978-3-14-100770-1 | Seite 84 | Abb. 1 | Maßstab 1 : 1.500.000
Der Maßstab |  | Europa - Topographie | Karte 84/1

Informationen

Der Maßstab
Karten sind ein verkleinertes Abbild der Wirklichkeit. Der Maßstab gibt dabei das Verkleinerungsverhältnis einer Kartenstrecke zu der entsprechenden natürlichen Ausdehnung wieder. Der Maßstab wird als Bruch oder Division ausgedrückt. Die Maßstabszahl bezeichnet den Wert, mit dem auf der Karte gemessene Strecken zu multiplizieren sind, um die Streckenlänge in der Wirklichkeit zu ermitteln. Ein Maßstab von 1:1 500 000 bedeutet also, dass ein Zentimeter auf der Karte 1 500 000 cm, also 15 km in der Natur darstellt. Entsprechend bedeutet ein Maßstab von 1:6 000 000, dass ein Zentimeter auf der Karte 6 000 000 cm und damit 60 km in der Wirklichkeit entspricht.

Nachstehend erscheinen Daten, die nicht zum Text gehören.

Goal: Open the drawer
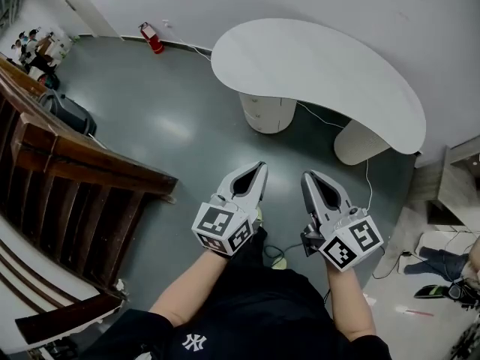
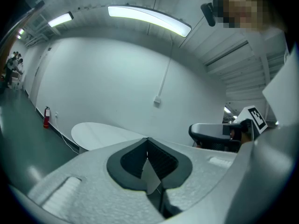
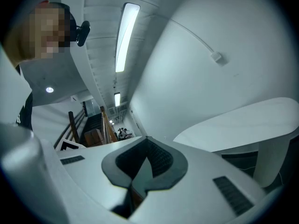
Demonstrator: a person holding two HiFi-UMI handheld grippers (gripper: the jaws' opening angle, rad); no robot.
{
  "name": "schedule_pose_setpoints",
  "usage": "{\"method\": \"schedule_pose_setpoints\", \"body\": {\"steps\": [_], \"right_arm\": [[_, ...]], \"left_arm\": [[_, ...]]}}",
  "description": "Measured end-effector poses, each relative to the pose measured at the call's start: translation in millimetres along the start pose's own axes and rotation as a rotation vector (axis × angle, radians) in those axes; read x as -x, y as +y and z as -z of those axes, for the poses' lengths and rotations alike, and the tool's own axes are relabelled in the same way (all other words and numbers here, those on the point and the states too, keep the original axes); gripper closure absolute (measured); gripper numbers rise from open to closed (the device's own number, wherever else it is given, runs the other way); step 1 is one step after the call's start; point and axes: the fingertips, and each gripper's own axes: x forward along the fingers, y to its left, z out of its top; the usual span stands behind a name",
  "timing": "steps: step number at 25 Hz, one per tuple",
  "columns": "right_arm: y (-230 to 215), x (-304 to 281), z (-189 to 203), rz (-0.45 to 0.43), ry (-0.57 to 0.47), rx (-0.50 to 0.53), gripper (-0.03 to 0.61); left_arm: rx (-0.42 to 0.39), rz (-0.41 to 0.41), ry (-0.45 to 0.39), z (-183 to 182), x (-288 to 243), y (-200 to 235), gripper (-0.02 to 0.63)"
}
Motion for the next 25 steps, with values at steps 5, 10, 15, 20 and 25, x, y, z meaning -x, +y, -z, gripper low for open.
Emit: {"method": "schedule_pose_setpoints", "body": {"steps": [5, 10, 15, 20, 25], "right_arm": [[-24, -73, 6, 0.013, 0.033, 0.002, 0.563], [-41, -137, 8, 0.013, 0.064, 0.02, 0.563], [-66, -182, 12, -0.008, 0.118, 0.025, 0.563], [-92, -226, 22, -0.046, 0.158, 0.035, 0.563], [-129, -263, 40, -0.121, 0.224, 0.036, 0.563]], "left_arm": [[0.001, -0.008, 0.014, -3, -44, 68, 0.604], [0.0, -0.022, 0.036, -5, -80, 124, 0.604], [0.018, -0.058, 0.068, 3, -116, 163, 0.604], [0.028, -0.108, 0.07, 14, -149, 200, 0.604], [0.032, -0.163, 0.072, 31, -191, 234, 0.604]]}}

Zusätzlich zu der Maßstabsangabe verfügen Karten in der Regel über eine Maßstabsleiste, die eine schnelle Streckenmessung erleichtert. Es handelt sich dabei um eine Skala mit Kilometer- oder Meilenangaben und einer Unterteilung, die meistens in schwarzen und weißen Streifen dargestellt wird. Mithilfe der Maßstabsleiste und eines Lineals lassen sich Streckenabschnitte auf der Karte einfach in die Streckenlänge in der Realität umrechnen. Auch wenn eine Karte beispielsweise durch eine Fotokopie verkleinert oder vergrößert wird, bleibt die Maßstabsleiste gültig. Dagegen ändert sich die Maßstabszahl mit der Vergrößerung oder Verkleinerung.
Je kleiner der Maßstab in einem Kartenausschnitt ist, desto größer wird das dargestellte Gebiet. Da nicht mehr alle Details in diesen Kartenausschnitt dargestellt werden können, erfolgt eine Generalisierung in Form von Vereinfachung, Zusammenfassung und Schematisierung. Die Generalisierung bedeutet nicht die einfache Verkleinerung oder Vergröberung, sondern stellt eine überlegte qualitative und quantitative Entscheidung dar. Aus der Fülle der Objekte im Raum wird eine Auswahl von Inhalt und Menge abgebildet, die nach vom Kartenbenutzer nicht erkennbaren Kriterien gewichtet wird. Diese Auswahl zeigt sich u. a. in der Wahl und Anordnung der Symbole, der Hervorhebung durch Farbe, Strichstärke und Schrifttyp sowie natürlich durch das Weglassen oder die Aufnahme von Inhalten. Das Hauptkriterium ist dabei die Lesbarkeit der Karte, auch wenn dadurch die Realität nicht adäquat abgebildet wird.
Physische Karten wie die Karte von Europa im Maßstab 1:18 000 000 sind eine stark abstrahierende Darstellungsform, die die Wirklichkeit in einer subjektiven Filterung abbilden. Sie geben aufgrund ihres kleinen Maßstabes und der Generalisierung Grundinformationen zum Relief, aber auch zur Besiedlung eines Raumes.